Unfortunately, the property included a nondescript backpack that contained John’s government-issued service weapon, a holstered Sig Sauer P239. The pistol did not have the BLM-isued trigger lock on it.

Four days later, a homeless undocumented immigrant named Juan Lopez-Sancherz found the handgun about a half mile from the break-in, wrapped in rags and sitting on a bench. He picked it up and fired it. The bullet ricocheted off the ground, striking and killing Kathryn Steinle. 

The political universe had a field day, Juan was an illegal, having been deported five times and with seven prior felony convictions. Not a nice guy. The gun control people went nuts, the anti-immigrant people really went nuts, and Juan was painted as criminal excrement for whom the death penalty was too merciful a fate. When the dust settled and common sense prevailed, a jury acquitted Juan in 2019 of murder, manslaughter, and assault, and his conviction for being a felon in possession of a firearm was overturned soo after. Juan’s crime, it turned out, was gross stupidity, something that is not yet a felony.

No one knows who stole the pistol, how many people possessed it in the four days between June 27 and July 1, who took the pistol out of the holster and wrapped it in a shirt or rag (or why they did so), or how the pistol came to be left near the bench where Juan found it. But Kate’s family had to sue someone (and I won’t judge them for that, as they struggled with a horrific and unexpected loss), so they sued everyone. They sued Juan, they sued San Francisco (for being a sanctuary city that had let Juan wander free), and – of course – sued the federal government under the Federal Tort Claims Act.

The Steinles alleged that John was negligent in failing to secure his firearm properly and in leaving it, loaded, in an unattended vehicle in an urban location where the firearm could be easily stolen.
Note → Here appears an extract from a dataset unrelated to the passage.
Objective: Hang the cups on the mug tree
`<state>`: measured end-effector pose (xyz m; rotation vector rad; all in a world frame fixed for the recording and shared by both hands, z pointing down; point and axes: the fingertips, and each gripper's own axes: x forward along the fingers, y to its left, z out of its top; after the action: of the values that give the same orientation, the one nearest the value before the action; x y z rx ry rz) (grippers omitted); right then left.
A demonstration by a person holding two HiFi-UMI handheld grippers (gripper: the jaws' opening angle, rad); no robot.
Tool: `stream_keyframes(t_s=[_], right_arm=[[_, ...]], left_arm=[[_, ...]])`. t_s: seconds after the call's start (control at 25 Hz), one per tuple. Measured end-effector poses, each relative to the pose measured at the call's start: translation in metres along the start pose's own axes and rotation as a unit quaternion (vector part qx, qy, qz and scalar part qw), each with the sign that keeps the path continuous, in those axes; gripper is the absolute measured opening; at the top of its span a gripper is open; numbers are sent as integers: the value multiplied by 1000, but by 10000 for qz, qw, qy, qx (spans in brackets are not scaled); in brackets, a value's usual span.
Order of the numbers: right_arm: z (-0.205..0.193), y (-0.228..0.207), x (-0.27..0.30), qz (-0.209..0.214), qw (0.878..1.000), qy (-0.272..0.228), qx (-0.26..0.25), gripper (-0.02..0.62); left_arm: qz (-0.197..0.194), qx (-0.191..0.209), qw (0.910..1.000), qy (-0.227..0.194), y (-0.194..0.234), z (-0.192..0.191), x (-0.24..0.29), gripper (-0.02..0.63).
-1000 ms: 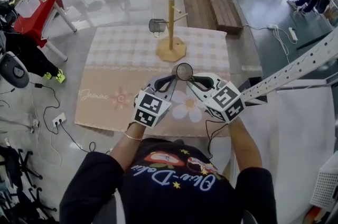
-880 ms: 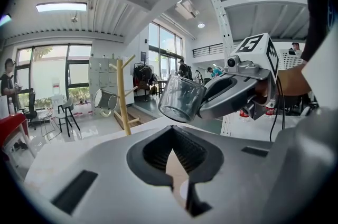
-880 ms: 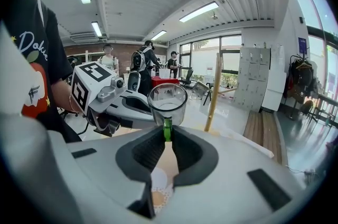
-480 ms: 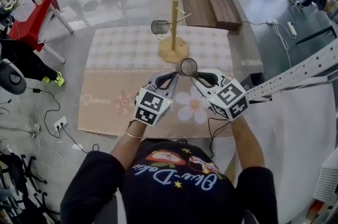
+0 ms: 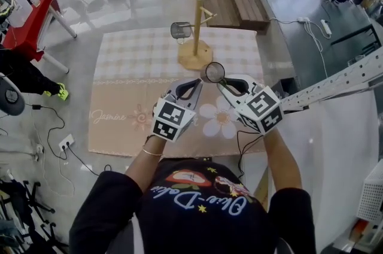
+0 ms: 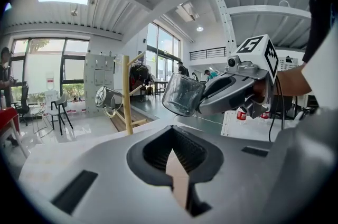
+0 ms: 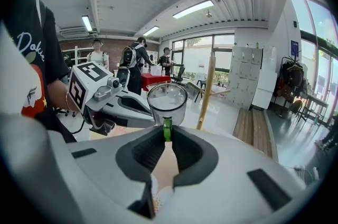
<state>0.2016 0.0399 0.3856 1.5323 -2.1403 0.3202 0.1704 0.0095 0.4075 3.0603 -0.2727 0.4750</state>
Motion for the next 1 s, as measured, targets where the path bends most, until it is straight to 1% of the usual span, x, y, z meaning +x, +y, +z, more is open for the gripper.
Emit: stream_keyframes(t_s=[0.2, 0.44, 0.68, 1.0], right_arm=[[3, -3, 2, -107, 9998, 147, -38, 46], [10, -14, 0, -298, 9986, 397, -161, 46], [8, -30, -2, -656, 9934, 874, -335, 46], [13, -39, 7, -837, 9901, 1060, -374, 46]], left_arm=[[-69, -88, 9999, -67, 8, 1, 2, 3], [-256, -176, 9993, -212, 12, 9, 8, 3], [-410, -203, 9985, -298, 15, 13, 11, 3], [-473, -267, 9975, -449, 30, 21, 19, 3]])
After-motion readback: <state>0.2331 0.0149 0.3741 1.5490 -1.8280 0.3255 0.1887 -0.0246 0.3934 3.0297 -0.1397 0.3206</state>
The federal district court entered summary judgment in favor of the United States, ruling that John owed no duty to Kate under California law and that his actions were not a proximate cause of her death.

Kate’s family appealed.

Held, the government was not liable because John was not negligent.

Under the FTCA, the United States may be held liable for “personal injury or death caused by the negligent or wrongful act or omission of any employee of the Government… under circumstances where the United States, if a private person, would be liable to the claimant in accordance with the law of the place where the act or omission occurred.” 28 U.S.C. § 1346(b)(1).
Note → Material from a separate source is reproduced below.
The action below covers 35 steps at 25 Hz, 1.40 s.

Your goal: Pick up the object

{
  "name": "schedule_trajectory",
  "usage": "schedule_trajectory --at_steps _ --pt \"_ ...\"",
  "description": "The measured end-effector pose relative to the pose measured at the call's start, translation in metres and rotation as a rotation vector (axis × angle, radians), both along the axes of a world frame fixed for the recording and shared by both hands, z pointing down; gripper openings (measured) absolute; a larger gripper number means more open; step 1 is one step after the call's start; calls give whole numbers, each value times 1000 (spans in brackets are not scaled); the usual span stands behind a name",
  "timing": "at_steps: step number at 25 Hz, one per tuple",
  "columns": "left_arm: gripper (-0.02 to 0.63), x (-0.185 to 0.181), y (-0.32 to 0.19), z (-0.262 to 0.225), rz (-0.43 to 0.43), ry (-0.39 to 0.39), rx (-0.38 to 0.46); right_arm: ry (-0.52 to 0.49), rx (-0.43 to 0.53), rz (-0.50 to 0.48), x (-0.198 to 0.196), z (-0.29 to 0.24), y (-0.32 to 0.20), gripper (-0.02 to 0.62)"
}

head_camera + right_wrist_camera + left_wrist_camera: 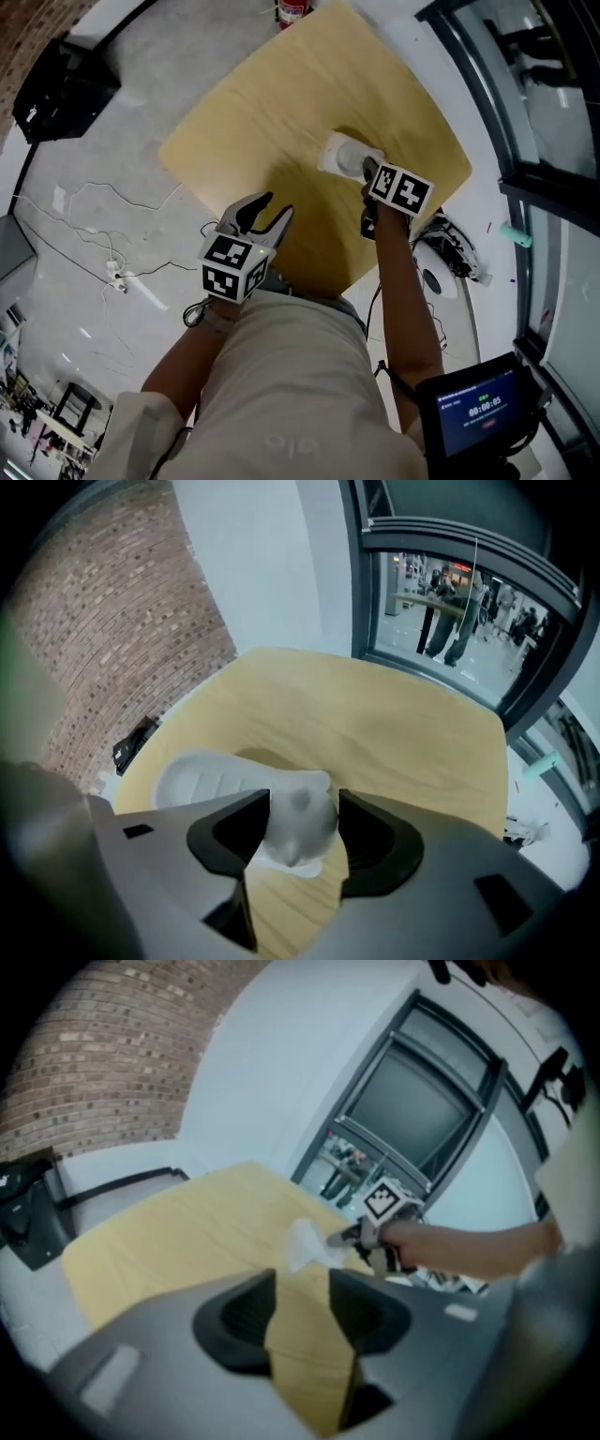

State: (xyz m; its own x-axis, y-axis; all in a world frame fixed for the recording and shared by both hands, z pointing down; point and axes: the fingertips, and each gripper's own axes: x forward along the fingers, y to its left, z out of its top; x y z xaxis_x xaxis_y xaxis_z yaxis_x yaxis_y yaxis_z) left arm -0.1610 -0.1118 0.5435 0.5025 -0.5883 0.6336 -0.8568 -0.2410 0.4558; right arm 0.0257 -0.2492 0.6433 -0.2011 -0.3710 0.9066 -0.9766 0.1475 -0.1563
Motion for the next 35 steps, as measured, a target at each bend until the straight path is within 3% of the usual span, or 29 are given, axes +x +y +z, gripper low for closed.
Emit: schedule_trajectory --at_steps 8,19,22,25,30,35 --pt "176 -19 10 16 -85 15 -19 -52 -21 -15 -11 11 -6 221" --pt "176 -38 17 15 -109 2 -16 -42 3 -48 -16 6 3 225" --pt "176 -38 14 5 -97 69 26 -95 24 -22 -19 -7 9 225" --pt "196 -30 7 -9 -64 165 74 -163 75 -12 -25 -34 10 225" --pt "236 -26 -9 -46 1 224 180 -291 211 -82 -48 -107 22 225" --pt "300 4 -36 -117 160 315 322 -390 408 -166 -59 -179 31 225"
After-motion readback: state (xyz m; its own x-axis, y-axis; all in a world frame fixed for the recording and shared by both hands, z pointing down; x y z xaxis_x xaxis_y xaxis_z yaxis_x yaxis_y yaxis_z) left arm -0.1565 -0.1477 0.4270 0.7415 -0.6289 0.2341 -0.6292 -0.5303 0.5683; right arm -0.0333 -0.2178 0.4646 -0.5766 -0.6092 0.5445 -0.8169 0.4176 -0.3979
So far, so good. But in California, to prove negligence a plaintiff in a negligence suit must demonstrate a legal duty to use due care, a breach of such legal duty, and the breach as the proximate or legal cause of the resulting injury.
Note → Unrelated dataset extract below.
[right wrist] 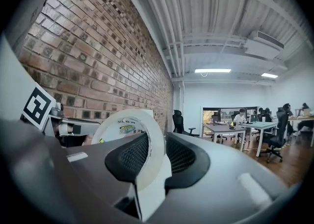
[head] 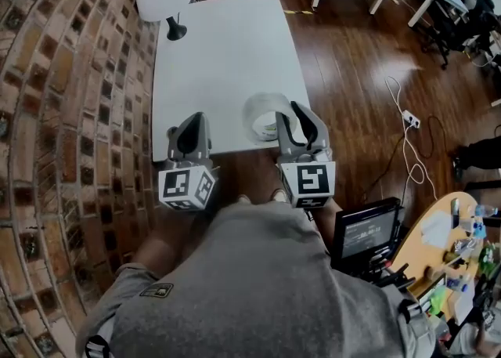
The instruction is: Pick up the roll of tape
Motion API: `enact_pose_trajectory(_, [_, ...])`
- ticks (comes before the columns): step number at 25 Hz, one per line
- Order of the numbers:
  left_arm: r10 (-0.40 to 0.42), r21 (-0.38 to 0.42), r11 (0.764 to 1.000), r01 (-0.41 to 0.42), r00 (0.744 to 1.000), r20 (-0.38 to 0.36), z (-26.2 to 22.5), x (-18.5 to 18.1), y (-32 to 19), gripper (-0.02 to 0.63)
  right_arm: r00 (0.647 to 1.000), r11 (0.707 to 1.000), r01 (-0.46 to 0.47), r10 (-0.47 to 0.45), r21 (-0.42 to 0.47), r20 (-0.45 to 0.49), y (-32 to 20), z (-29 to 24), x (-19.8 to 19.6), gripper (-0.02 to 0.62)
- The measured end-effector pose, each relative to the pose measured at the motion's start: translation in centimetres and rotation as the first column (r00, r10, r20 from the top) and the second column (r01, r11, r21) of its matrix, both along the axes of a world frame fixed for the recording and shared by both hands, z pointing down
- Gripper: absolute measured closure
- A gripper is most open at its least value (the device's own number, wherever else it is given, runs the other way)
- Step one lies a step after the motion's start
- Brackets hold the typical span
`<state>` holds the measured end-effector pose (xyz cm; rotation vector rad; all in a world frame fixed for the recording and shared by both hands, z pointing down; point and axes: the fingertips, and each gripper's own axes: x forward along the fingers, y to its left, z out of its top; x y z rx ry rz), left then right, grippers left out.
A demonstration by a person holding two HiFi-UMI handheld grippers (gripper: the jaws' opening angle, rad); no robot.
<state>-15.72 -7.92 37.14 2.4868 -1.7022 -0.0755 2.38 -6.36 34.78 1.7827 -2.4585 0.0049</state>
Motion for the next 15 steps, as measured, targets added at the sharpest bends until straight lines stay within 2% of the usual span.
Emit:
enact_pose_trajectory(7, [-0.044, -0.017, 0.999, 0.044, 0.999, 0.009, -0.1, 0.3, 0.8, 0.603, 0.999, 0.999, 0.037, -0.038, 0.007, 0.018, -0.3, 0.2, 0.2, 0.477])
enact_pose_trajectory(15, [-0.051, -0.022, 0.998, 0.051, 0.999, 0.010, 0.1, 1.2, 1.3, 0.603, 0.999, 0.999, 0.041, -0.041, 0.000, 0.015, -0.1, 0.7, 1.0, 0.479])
Legal causation has two components, cause in fact and proximate cause. Because the factual causes of an event may be traced far into the past, the Court ruled, the law imposes additional limitations on liability. Those additional limitations relate not only to the degree of connection between the conduct and the injury, but also to public policy. The doctrine can bar liability even when the defendant’s conduct is a factual cause of harm, depending on the manner in which the injury occurred or the extent to which the ultimate harm is attenuated from the breach of duty alleged.

Here, the connection between John’s storage of the pistol in his vehicle and Kate’s death “is so remote that, as a matter of law, his acts were not the proximate or legal cause of the fatal incident,” the Court held. “Several events—many of which remain unknown—intervened after John left the loaded pistol in his vehicle: (1) someone broke into the locked vehicle; (2) someone stole a seemingly innocuous backpack; (3) someone found a pistol in that backpack; (4) someone removed the pistol from its holster, then wrapped it in a cloth and abandoned or lost it a half-mile away; (5) Lopez-Sanchez picked up the firearm, four days later, and fired it, apparently aimlessly; and (6) the bullet ricocheted off the ground and struck Kate.”

There were no winners in this one. Kate is dead, her parents grieve, and Juan served five years before being acquitted and deported yet again.

No winners. Except for the United States government, which did not have to pay. And BLM Ranger John Woychowski. He got promoted.